In the ensuing years, the real estate and financial industries used the Clinton and Bush regulations to sell houses and mortgages to many poor Hispanics, including to many new immigrants who eventually would be unable to meet their financial obligations.
A January 2009 Wall Street Journal article quoted Tim Sandos, then at the National Association of Hispanic Real Estate Professionals, saying “We would say, ‘Is he breathing? OK, we’ll give him a mortgage.’”
Many government-backed loans went to Hispanics in California, Nevada, Florida and other southern states. In turn, the loans spurred a massive building boom, further immigration, and yet more construction in Las Vegas, in Californian exurbs and in former deserts.

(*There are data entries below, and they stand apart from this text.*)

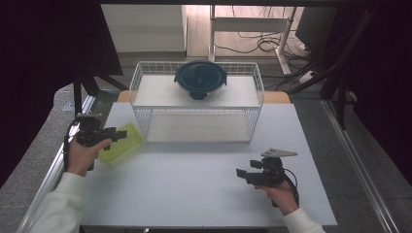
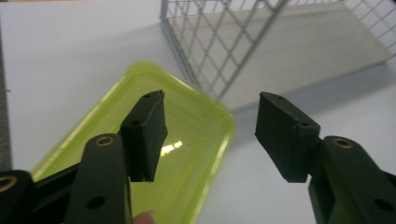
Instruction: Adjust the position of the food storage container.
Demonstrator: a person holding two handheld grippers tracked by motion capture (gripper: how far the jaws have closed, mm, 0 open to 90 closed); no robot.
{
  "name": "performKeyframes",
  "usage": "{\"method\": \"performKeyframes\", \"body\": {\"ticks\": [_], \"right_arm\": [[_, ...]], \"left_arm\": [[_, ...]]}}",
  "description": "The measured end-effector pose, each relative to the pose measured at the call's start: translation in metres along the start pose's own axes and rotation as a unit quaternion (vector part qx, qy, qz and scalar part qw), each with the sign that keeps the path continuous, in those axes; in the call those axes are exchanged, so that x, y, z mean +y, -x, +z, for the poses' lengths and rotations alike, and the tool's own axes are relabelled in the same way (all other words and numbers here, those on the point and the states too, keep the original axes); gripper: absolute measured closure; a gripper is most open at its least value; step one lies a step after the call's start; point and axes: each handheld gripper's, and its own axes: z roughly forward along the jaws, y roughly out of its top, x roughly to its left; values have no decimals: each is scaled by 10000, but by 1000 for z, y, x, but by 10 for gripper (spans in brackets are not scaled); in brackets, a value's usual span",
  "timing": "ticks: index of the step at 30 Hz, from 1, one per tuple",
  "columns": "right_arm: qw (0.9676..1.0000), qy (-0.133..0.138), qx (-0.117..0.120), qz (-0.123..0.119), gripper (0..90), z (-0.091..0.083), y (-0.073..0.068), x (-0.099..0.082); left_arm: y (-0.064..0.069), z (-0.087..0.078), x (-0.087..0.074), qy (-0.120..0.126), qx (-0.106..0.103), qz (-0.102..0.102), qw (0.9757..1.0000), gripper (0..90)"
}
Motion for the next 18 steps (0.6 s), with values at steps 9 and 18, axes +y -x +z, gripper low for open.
{"method": "performKeyframes", "body": {"ticks": [9, 18], "right_arm": [[10000, -17, -60, -1, 237, 0, 1, -1], [9999, -86, -136, 28, 237, 3, 5, -3]], "left_arm": [[-30, 20, 12, -185, 194, -102, 9996, 560], [-64, 36, 22, -457, 485, -96, 9977, 856]]}}
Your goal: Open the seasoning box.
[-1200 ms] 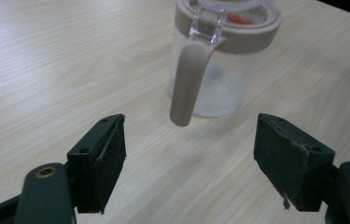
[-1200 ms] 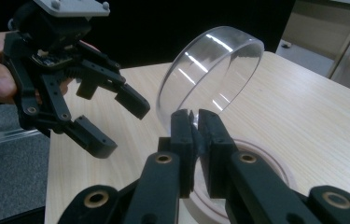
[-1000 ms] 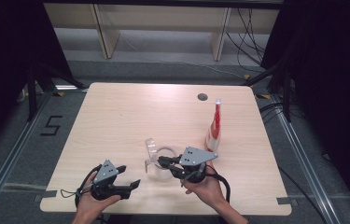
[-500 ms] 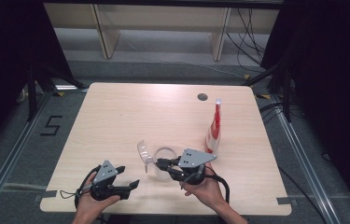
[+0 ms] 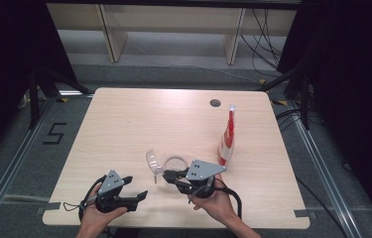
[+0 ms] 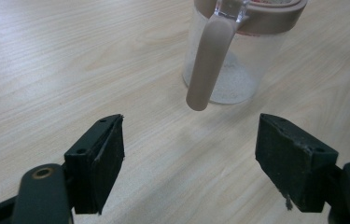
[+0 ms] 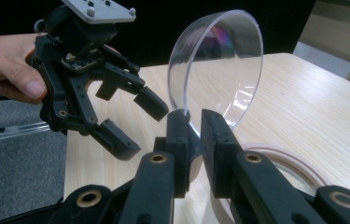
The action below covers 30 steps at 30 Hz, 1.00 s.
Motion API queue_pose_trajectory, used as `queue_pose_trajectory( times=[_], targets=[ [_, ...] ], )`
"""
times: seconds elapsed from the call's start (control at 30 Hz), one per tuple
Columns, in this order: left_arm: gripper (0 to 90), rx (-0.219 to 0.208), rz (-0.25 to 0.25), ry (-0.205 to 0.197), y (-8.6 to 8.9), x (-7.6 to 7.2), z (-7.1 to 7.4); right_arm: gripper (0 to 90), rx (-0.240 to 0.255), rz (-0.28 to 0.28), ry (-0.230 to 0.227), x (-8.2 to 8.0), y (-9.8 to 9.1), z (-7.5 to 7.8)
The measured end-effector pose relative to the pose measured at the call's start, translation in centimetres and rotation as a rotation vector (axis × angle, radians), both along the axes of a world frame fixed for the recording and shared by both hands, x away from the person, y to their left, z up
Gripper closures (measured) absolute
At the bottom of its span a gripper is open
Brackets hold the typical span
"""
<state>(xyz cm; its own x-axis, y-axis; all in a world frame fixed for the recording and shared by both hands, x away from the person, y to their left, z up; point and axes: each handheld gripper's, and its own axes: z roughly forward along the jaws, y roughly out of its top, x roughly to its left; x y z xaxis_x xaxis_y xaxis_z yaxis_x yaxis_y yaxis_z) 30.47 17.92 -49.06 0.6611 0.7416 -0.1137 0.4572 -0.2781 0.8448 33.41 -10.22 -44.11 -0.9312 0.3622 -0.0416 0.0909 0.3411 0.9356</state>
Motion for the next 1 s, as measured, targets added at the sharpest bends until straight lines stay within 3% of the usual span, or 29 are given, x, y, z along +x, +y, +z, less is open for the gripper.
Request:
queue_pose_trajectory(
  times=[0.1, 0.17, 0.5, 0.6, 0.67, 0.8, 1.0],
  targets=[
    [23.5, 0.000, -0.004, 0.008, 0.0, 0.0, -0.1, 81.8, 0.010, -0.002, -0.023, 0.1, 0.1, 0.0],
    [23.5, 0.003, -0.002, 0.004, 0.0, 0.0, 0.0, 81.9, 0.006, -0.008, 0.008, -0.1, 0.1, 0.0],
    [23.5, 0.000, -0.001, 0.009, 0.0, -0.1, -0.1, 82.0, -0.009, 0.014, -0.032, -0.1, 1.1, -0.2],
    [23.5, 0.008, -0.007, 0.000, 0.0, 0.0, 0.0, 82.1, -0.004, 0.002, -0.022, -0.3, 1.2, -0.3],
    [23.5, -0.010, 0.003, 0.016, -0.1, 0.0, -0.1, 82.5, -0.014, 0.009, -0.006, -0.2, 1.1, -0.2],
    [23.5, 0.001, -0.005, 0.011, -0.1, 0.0, -0.1, 82.4, -0.009, 0.011, -0.016, -0.2, 1.3, -0.2],
    [23.4, 0.004, -0.013, 0.010, 0.0, 0.0, -0.2, 79.4, -0.004, -0.013, -0.040, -0.1, 0.2, 0.3]
  ],
)
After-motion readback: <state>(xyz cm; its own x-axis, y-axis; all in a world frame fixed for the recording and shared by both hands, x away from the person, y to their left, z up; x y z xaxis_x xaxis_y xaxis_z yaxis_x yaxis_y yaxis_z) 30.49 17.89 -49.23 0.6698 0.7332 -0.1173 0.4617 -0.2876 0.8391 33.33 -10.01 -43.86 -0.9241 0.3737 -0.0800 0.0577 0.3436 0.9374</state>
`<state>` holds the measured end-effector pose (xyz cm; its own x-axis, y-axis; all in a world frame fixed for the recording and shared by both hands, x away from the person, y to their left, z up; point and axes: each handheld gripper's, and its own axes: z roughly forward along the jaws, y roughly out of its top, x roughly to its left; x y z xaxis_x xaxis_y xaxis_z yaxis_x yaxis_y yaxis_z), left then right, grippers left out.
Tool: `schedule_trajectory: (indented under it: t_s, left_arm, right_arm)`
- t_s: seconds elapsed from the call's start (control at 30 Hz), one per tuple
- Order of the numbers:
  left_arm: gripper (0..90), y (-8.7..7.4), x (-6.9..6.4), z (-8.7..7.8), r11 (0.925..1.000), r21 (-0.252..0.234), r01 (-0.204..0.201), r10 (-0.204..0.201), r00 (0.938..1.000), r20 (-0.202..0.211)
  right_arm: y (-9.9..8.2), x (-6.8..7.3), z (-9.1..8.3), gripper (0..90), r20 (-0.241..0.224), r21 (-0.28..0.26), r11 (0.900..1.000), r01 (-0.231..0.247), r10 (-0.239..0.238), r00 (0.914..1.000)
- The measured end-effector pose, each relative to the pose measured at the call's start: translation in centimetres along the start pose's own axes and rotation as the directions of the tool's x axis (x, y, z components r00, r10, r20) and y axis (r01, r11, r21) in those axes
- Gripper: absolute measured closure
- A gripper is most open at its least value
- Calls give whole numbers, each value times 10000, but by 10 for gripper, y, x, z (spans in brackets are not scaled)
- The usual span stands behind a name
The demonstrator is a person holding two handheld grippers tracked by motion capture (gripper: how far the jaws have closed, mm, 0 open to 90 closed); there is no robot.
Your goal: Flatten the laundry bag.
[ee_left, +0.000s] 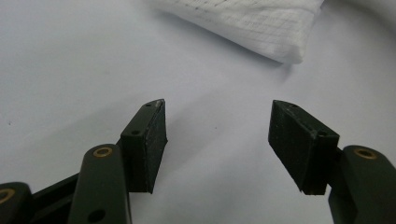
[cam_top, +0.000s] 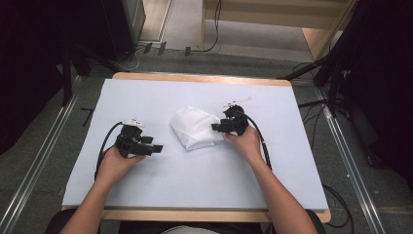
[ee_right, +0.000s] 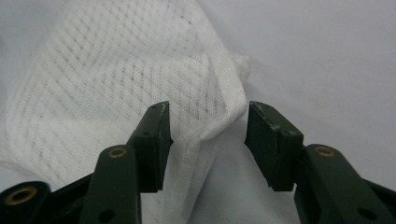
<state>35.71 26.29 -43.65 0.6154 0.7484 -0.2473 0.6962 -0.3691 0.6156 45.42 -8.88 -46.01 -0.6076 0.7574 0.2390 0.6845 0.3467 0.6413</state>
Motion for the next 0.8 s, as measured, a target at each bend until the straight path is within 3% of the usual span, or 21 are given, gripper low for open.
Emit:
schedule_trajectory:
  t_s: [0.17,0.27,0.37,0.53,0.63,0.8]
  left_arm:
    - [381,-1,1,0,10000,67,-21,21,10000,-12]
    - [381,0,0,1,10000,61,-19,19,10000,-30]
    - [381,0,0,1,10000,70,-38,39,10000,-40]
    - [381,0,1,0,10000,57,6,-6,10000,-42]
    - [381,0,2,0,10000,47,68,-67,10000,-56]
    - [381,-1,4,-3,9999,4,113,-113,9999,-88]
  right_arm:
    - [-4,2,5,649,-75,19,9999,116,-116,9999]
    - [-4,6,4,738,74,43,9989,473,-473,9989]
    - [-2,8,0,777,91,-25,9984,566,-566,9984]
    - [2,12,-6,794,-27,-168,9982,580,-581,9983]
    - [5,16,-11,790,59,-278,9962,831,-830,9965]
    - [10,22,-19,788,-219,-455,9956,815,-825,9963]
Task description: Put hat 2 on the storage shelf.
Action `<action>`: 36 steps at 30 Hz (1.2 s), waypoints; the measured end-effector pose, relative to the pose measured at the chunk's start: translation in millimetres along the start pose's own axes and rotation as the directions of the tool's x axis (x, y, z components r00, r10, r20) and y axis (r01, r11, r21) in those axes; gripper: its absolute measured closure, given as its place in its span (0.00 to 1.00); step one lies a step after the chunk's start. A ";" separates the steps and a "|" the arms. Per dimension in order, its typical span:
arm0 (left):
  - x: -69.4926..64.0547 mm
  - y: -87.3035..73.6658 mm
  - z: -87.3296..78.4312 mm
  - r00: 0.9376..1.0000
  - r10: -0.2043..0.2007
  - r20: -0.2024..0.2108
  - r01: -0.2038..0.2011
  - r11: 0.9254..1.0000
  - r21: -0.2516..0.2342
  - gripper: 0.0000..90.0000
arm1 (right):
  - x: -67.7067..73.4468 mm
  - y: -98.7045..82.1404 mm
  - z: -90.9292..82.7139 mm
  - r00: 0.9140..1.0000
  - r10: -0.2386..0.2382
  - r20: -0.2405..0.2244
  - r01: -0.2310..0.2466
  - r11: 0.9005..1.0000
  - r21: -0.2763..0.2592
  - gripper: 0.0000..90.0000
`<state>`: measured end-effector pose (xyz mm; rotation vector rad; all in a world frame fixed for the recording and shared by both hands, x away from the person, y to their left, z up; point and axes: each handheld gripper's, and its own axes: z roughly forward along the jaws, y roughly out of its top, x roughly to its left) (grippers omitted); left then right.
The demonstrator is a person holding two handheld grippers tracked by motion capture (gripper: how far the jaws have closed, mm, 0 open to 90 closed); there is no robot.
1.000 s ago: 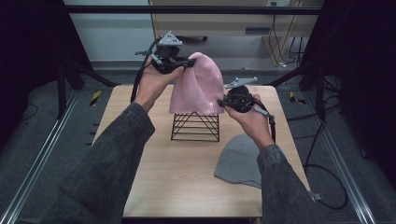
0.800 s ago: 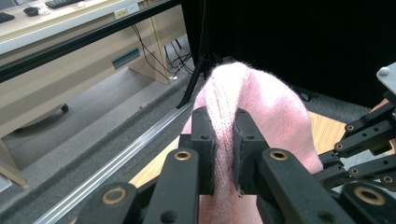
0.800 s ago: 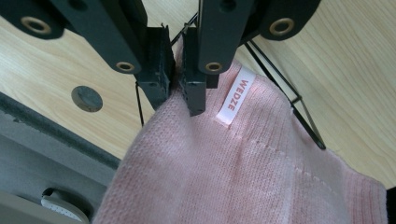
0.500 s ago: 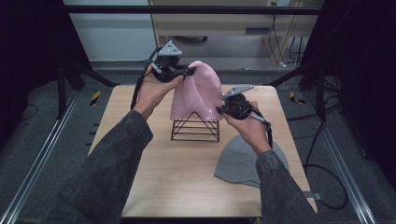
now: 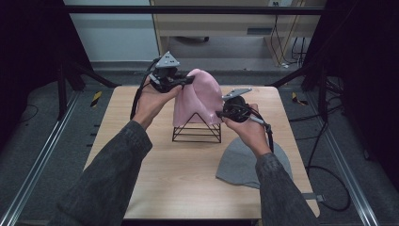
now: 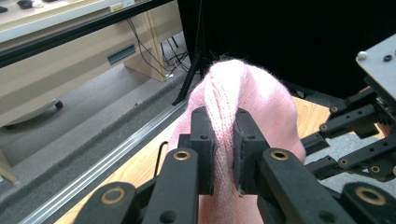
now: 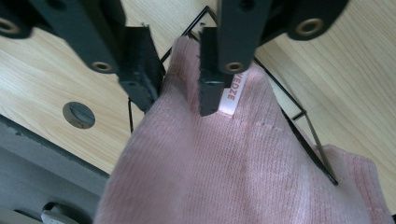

“Gerardo Cadima, a Bolivian immigrant who works as an electrician, bought a home in suburban Virginia for $330,000, with no money down,” the Wall Street Journal reported. “‘I said this is too good to be true,’ he recalls. ‘I’m 23 years old, with a family, buying my own house.’ When work slowed last year [in 2008], Mr. Cadima ran into trouble on his adjustable-rate mortgage. ‘The payments were increasing, and the price of the house was starting to drop,’ he says. ‘I started to think, is this really worth it?’ He stopped making payments and his home was sold at auction for $180,000.”
From 2005 to 2009, the U.S. Hispanic home ownership rate fell from 51 percent to 47 percent; it likely has fallen further because people who bought late in the bubble are more likely to foreclose, said Kochhar. By 2009, the overall Hispanic home ownership rate returned to the level it was in 1999, he added.
The home ownership rate among black households fell only 1 point by 2009, to 46 percent. The ownership rate among white households remained unchanged at 74 percent during during the 2005–2009 downturn, Kochhar said, and has likely remained stable since.